Face Recognition Using MATLAB with PCA Implementation

Resource Overview

Face Recognition System: Implementing Principal Component Analysis (PCA) to distinguish between human faces and non-face objects. Primarily developed for a stochastic processes course project, featuring dimensionality reduction and pattern classification techniques.

Detailed Documentation

This documentation presents a face recognition system implemented using Principal Component Analysis (PCA) methodology to differentiate between human faces and non-face images. This technique holds significant importance, particularly for major assignments in stochastic processes courses. PCA is a mathematical technique rooted in linear algebra that transforms original data into a new set of uncorrelated variables called principal components. These components capture the majority of variance present in the original dataset. Through PCA implementation in MATLAB, we can enhance processing efficiency and accuracy when handling large-scale image data.

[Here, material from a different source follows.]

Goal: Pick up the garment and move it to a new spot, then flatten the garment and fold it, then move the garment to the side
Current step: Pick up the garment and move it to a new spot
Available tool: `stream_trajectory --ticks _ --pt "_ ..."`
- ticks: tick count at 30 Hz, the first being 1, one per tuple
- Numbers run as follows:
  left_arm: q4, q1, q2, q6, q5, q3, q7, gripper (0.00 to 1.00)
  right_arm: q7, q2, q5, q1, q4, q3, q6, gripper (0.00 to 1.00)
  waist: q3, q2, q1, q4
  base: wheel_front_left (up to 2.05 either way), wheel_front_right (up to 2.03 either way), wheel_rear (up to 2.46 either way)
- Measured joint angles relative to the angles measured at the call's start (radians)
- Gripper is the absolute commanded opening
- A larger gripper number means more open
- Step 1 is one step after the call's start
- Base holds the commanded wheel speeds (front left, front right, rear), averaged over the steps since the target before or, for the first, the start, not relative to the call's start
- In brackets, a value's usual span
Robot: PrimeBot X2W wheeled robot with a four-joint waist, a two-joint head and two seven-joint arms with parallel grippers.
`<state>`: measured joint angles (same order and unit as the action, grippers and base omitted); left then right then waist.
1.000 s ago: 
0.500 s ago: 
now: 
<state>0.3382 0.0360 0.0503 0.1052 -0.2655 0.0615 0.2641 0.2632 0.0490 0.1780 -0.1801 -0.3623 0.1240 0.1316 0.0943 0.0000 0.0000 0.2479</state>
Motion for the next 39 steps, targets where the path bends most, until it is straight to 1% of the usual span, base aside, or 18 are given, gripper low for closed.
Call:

The algorithm typically involves key steps: data normalization, covariance matrix computation, eigenvalue decomposition, and principal component selection based on variance thresholds. In the realm of face recognition, PCA has gained widespread adoption due to its ability to reduce data dimensionality while preserving critical facial features. The MATLAB implementation generally includes functions for image preprocessing, eigenface calculation, and classification using distance metrics like Euclidean or Mahalanobis distance. For the stochastic processes course project, applying PCA-based face recognition enables deeper understanding of this fundamental technique and its practical application in solving real-world pattern recognition problems. The code structure typically involves matrix operations for eigenvector computation and projection of test images onto the reduced-dimensional space for classification.